Described as an interruption of the continuity of the esophagus, esophageal atresia (EA) encompasses a group of congenital anomalies and occurs in association with tracheoesophageal fistula (TEF) or as an isolated entity 1. The knowledge of the size of the gap between the atretic esophageal ends before surgery is of clinical importance and it is also a prognostic indicator of mortality and morbidity 2,3. This clinical entity is divided into short-gap esophageal atresia (SGEA) and long-gap esophageal atresia (LGEA) depending on the distance between the atretic esophageal segments.
The distance between the esophageal ends, which constitutes SGEA and LGEA, lacks a strict numerical definition and there are no uniformly accepted criteria that define these entities. It has been reported that LGEA has gap intervals measuring greater than 2 cm, with a cutoff value of 2 cm or 2–3 vertebral bodies (VB) 4–6. There are other suggested classifications in the literature including the nomenclature of short, intermediate, and long gap intervals with 1, 2.5, and 3 cm as the cutoff points, respectively 3,7. A 3.5-cm ‘ultralong’ gap has also been described 8. Epidemiological studies concerning SGEA and LGEA are limited. Thus, we conducted the present study to analyze the characteristics of patients with SGEA and LGEA and to provide valuable data on this issue. It was also aimed in the current study to compare the demographic characteristics between patients with SGEA and LGEA in the light of relevant literature.
Patients and methods
Institutional ethical approval for the study was obtained. Medical records of all patients managed for EA spectrum in our department between 2003 and 2012 were evaluated retrospectively. In defining the type of atresia, SGEA and LGEA were described as a gap of less than three VB or three or more VB in length between the atretic esophageal ends, respectively. In patients with a gastrostomy tube, by introducing a bougie into the upper pouch and another into the lower pouch through gastrostomy, the gap was evaluated by radiological means (Fig. 1).
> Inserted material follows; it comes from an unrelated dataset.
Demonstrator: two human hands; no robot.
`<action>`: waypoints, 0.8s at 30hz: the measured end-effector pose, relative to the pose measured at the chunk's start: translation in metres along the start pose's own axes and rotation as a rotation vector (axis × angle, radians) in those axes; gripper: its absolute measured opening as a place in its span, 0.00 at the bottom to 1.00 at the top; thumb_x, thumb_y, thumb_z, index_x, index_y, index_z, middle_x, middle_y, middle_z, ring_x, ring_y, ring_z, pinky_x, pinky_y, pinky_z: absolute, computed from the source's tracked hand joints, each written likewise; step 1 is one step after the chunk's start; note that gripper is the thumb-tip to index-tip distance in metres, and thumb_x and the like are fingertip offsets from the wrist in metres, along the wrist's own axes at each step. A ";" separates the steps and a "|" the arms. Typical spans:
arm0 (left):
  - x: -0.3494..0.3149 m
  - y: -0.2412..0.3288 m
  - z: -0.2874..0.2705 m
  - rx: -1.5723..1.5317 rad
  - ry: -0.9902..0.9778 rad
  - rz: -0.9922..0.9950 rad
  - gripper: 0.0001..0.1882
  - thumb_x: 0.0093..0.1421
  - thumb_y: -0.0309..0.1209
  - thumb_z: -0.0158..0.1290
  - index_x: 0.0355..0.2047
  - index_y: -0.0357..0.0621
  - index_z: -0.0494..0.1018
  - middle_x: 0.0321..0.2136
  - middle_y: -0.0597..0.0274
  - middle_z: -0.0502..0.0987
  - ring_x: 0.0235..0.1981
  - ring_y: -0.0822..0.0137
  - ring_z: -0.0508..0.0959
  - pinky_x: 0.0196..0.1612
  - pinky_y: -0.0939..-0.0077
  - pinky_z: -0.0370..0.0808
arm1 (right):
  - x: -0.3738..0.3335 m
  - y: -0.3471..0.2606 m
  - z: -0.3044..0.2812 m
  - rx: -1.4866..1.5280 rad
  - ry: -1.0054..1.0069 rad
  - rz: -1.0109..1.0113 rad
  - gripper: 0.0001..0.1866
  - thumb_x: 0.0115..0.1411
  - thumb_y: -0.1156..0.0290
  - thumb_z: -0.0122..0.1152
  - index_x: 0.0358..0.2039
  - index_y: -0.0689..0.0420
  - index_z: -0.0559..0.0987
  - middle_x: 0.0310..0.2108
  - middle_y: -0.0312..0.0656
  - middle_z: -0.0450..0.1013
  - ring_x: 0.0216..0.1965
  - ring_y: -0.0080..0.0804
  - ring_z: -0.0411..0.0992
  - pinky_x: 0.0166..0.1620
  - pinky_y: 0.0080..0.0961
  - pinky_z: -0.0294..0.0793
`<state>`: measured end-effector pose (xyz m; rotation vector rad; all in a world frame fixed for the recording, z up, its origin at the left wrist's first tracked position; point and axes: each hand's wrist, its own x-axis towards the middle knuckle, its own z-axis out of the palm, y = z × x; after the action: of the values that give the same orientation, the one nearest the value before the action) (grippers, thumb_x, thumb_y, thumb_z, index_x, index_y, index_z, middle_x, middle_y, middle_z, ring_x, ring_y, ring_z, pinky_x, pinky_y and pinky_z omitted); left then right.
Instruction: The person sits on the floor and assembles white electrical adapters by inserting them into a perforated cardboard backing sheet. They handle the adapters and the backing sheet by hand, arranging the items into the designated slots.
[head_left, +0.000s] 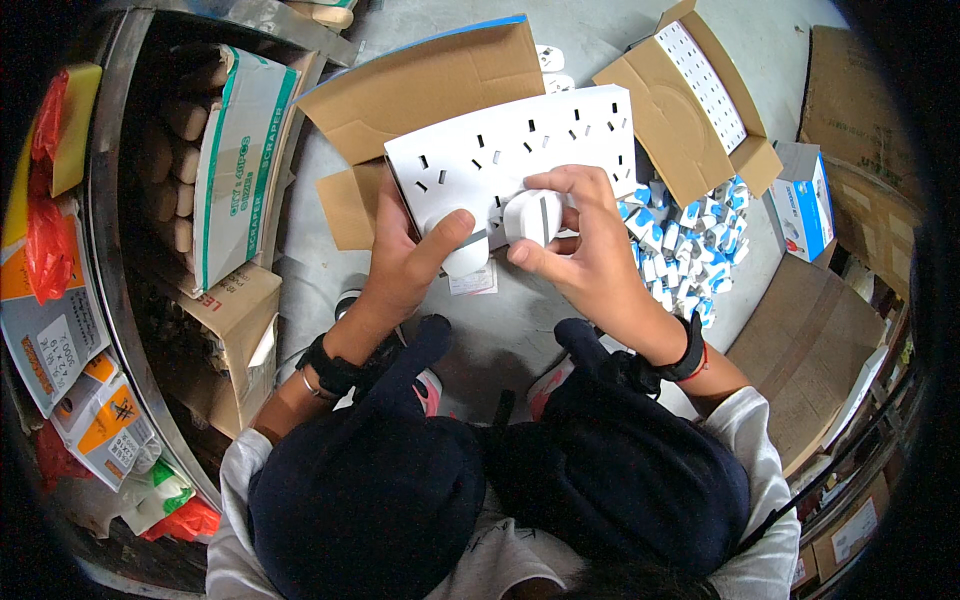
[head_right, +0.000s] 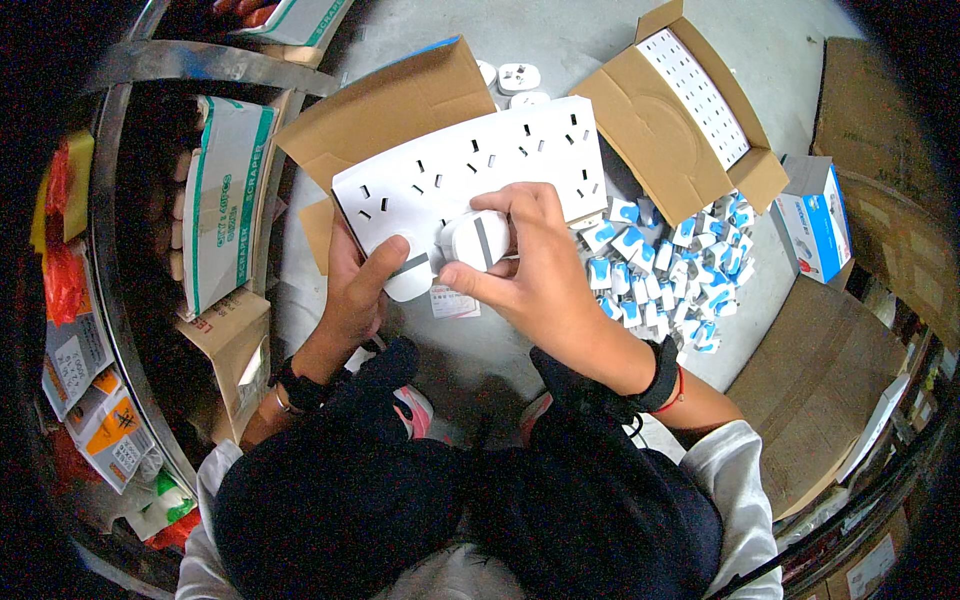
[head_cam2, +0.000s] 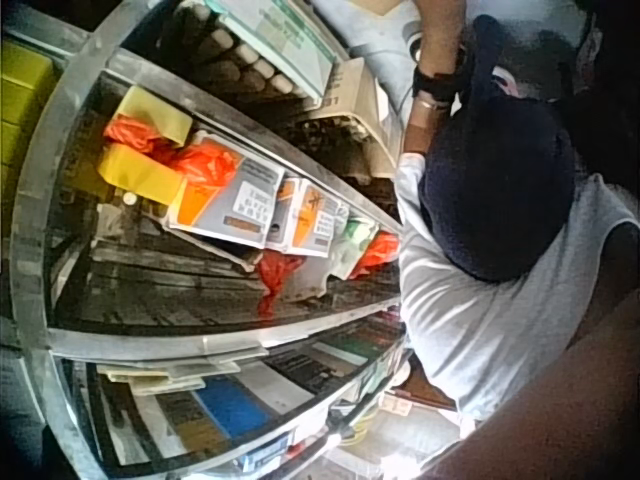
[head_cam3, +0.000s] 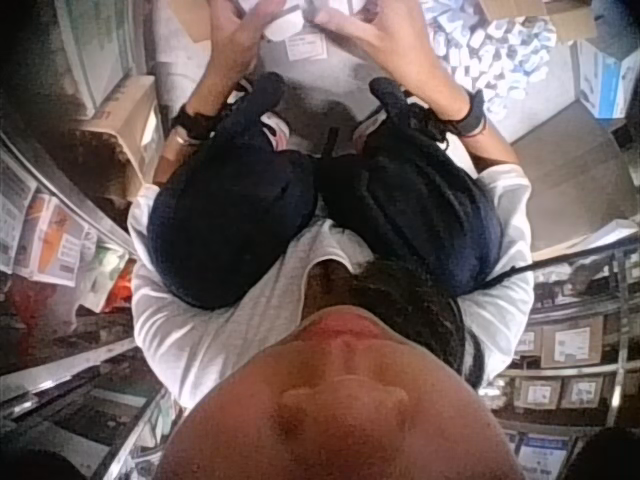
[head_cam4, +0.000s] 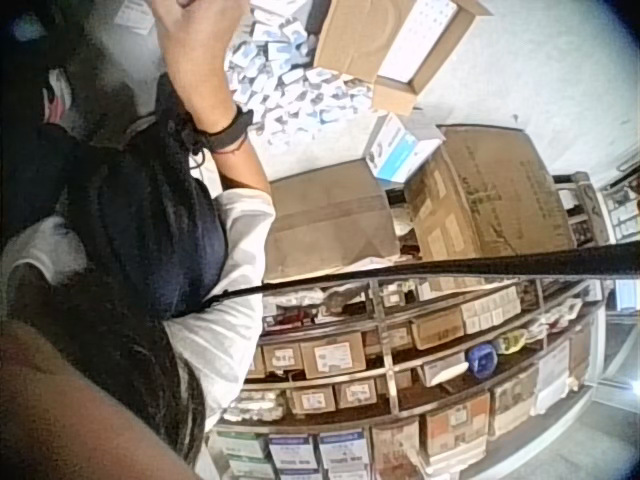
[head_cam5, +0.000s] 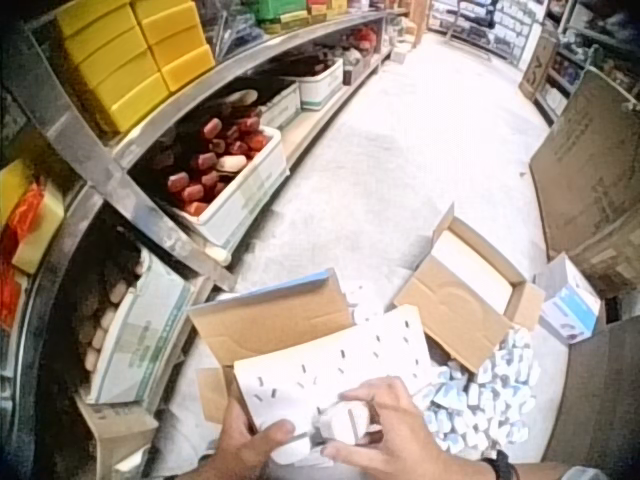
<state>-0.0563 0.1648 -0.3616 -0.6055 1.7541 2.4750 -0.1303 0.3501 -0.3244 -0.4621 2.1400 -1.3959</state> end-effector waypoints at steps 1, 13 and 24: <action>0.000 0.000 0.000 -0.006 0.005 -0.008 0.37 0.57 0.33 0.58 0.60 0.39 0.50 0.52 0.54 0.65 0.52 0.66 0.68 0.56 0.69 0.66 | -0.002 -0.001 0.001 0.070 0.008 0.028 0.27 0.53 0.64 0.70 0.49 0.62 0.71 0.48 0.44 0.62 0.43 0.31 0.73 0.39 0.24 0.78; -0.001 0.000 0.000 -0.022 0.005 0.002 0.36 0.57 0.32 0.58 0.60 0.38 0.51 0.51 0.54 0.66 0.51 0.66 0.68 0.56 0.69 0.66 | -0.008 0.011 -0.004 0.162 -0.111 0.163 0.18 0.57 0.64 0.66 0.39 0.64 0.73 0.24 0.35 0.69 0.24 0.17 0.65 0.27 0.18 0.65; -0.008 0.003 0.000 0.069 -0.026 0.051 0.38 0.54 0.32 0.61 0.59 0.38 0.52 0.50 0.54 0.66 0.51 0.65 0.69 0.55 0.69 0.67 | -0.014 0.012 0.002 0.447 -0.117 0.313 0.16 0.61 0.66 0.60 0.43 0.64 0.72 0.26 0.32 0.71 0.27 0.15 0.67 0.29 0.14 0.67</action>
<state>-0.0493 0.1647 -0.3557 -0.5269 1.8592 2.4316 -0.1182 0.3615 -0.3329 -0.0321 1.6522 -1.5560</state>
In patients who underwent thoracotomy for ligation of TEF, assessment of the gap between the atretic esophageal segments was performed during the surgical intervention (Fig. 2). Demographic data included maternal age, the number of parities and deliveries, the presence of polyhydramnios and the prenatal diagnosis, sex, the gestational age and prematurity, the type of delivery and the birth weight, age at the time of diagnosis and treatment, the presence of associated anomalies including VACTERL-type and non-VACTERL-type anomalies, the type of EA according to Gross classification, and discrepancies between the diameters of atretic esophageal ends. VACTERL association was defined if the patient had two or more anomalies of the vertebral, anorectal, cardiac (excluding patent ductus arteriosus, patent foramen ovale), renal/genitourinary, and limb systems.
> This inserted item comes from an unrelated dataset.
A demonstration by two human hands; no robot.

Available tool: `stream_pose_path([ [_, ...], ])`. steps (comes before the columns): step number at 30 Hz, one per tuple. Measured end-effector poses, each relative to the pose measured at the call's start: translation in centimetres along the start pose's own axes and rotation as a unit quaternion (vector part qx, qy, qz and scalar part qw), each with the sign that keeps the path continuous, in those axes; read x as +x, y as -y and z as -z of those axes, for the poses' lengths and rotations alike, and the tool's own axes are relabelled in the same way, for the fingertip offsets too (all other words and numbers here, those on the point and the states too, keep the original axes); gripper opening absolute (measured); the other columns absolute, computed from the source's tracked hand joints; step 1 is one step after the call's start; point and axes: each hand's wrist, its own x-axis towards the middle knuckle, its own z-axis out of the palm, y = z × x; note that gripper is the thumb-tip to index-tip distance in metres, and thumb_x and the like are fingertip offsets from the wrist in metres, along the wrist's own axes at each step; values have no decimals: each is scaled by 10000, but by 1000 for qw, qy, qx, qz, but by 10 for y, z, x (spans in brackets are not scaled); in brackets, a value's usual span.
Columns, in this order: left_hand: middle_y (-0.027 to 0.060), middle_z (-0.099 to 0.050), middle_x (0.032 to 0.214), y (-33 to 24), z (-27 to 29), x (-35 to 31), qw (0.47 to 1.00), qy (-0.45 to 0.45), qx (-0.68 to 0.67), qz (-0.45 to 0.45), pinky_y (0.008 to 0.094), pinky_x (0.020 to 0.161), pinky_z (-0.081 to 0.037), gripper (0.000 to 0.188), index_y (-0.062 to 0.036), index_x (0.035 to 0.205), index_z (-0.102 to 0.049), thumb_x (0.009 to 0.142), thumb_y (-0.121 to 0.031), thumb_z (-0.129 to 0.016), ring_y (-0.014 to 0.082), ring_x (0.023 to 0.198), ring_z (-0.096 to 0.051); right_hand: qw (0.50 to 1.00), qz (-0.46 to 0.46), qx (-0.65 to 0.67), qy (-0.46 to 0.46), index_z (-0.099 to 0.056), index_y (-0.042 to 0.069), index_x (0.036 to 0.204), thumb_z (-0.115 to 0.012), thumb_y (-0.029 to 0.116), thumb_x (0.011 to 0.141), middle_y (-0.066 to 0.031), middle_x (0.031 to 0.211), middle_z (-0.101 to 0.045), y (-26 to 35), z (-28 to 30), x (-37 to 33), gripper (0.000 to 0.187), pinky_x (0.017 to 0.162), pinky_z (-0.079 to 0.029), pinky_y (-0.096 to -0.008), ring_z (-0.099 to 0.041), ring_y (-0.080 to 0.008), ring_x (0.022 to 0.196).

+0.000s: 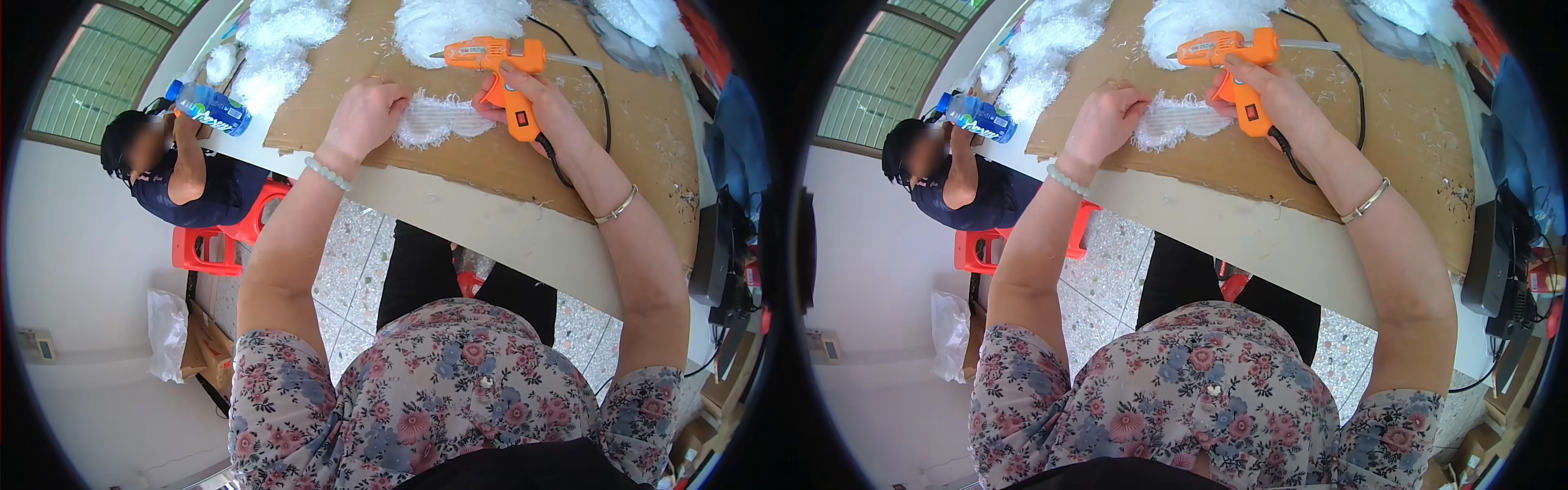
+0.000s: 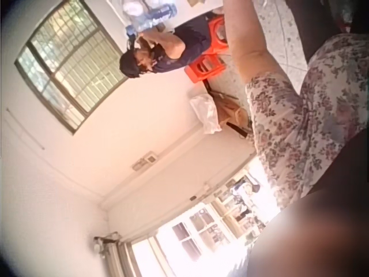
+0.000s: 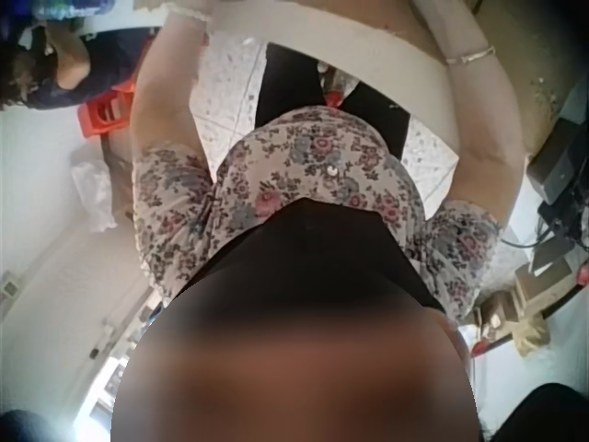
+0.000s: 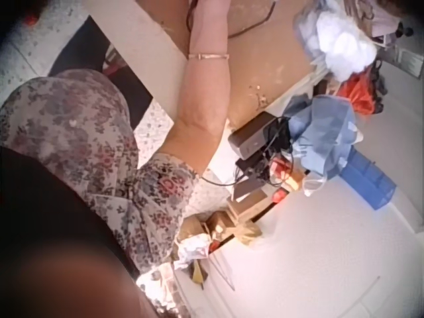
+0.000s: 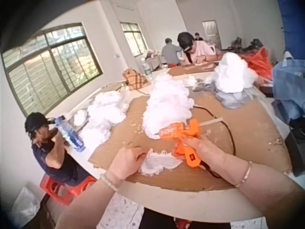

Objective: Applying hot glue to fabric pieces and attaching cotton stuffing to create components.

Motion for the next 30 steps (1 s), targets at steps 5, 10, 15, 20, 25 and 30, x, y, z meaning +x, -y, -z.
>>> stream_pose_path([
  [5,120,-644,766,-10,19,3,998,57,23,27,400,708,-499,145,-71,842,-694,774,-54,-568,312,782,-599,1000,2,11,-3,-503,40,1183,-525,414,907,-84,1030,-606,2,-2,-2,465,589,-452,-190,-643,-192,953],
  [10,114,-648,820,-8,12,2,999,51,2,4,396,733,-496,179,-62,818,-691,763,-3,-530,312,827,-595,1000,-6,9,4,-491,41,1194,-535,406,904,-79,1032,-604,3,-1,-2,468,631,-464,-200,-640,-204,961],
  [15,122,-644,875,-6,14,2,999,16,-29,-13,382,762,-491,221,-42,818,-684,743,38,-493,318,846,-589,1000,-10,10,3,-441,56,1250,-539,405,900,-81,1087,-580,3,-1,-2,504,656,-472,-202,-638,-205,972],
  [20,118,-645,874,-2,13,-2,993,-15,-70,96,372,768,-492,235,-36,798,-685,723,62,-485,327,857,-583,999,-30,3,-22,-392,70,1293,-539,399,900,-90,1144,-550,7,-5,-6,533,671,-479,-200,-636,-203,973],
  [25,106,-646,867,-5,7,-7,1000,3,2,-26,374,789,-485,222,-42,768,-688,700,67,-507,331,874,-579,1000,-20,-13,-7,-472,46,1209,-531,390,906,-91,1045,-600,8,-3,-6,462,663,-481,-184,-634,-185,972],
  [30,99,-647,858,-5,16,1,995,-29,51,-78,375,816,-474,208,-45,748,-681,675,75,-528,323,881,-580,1000,6,5,2,-523,24,1133,-516,395,914,-102,993,-619,3,-1,-2,431,637,-475,-186,-638,-190,957],
])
Statistical analyses were performed using IBM SPSS (ver. 18; IBM Co., Armonk, New York, USA). Data are presented as mean±SD, median (interquartile range) according to their distribution. Qualitative variables were expressed as percentages. Distribution of numerical data was assessed by graphical and statistical methods. Statistical analysis was performed with Student’s t-test to compare numerical values with normal distribution. To compare numerical values with an abnormal dispersal range, interquartile ranges were assessed using the Mann–Whitney U-test. Fisher’s exact test and χ2-tests were used for the comparison of categorical data. A P-value of less than 0.05 was considered statistically significant.
There were 99 patients treated for the diagnosis of EA spectrum during the study period, and the distribution of anatomical types of EA is shown in Table 1. Of the included patients, 81 were in the SGEA group and 18 were in the LGEA group. The characteristics of patients with SGEA and LGEA are depicted in Table 2. Most of the parameters studied did not differ between the two groups. Type-C EA (n=77/81) was more prevalent in patients with SGEA and type-A (n=8/18) was more frequent in children with LGEA (P<0.05). The frequency of prenatal diagnosis (2.5% for SGEA vs. 22.2% for LGEA) was more common in the LGEA group (P<0.05). Cesarean section was seen to occur more commonly than normal vaginal delivery in both groups (56.8% for SGEA vs. 66.7% for LGEA). Durations of ventilatory support (14.4±2.5 vs. 36.0±8.4 days; P<0.05) and hospital stay (30.0±3.8 vs. 69.7±15.2 days; P<0.05) were longer in the LGEA group. Patients with LGEA had a higher mortality rate (35.8 vs. 55.6%; P<0.05).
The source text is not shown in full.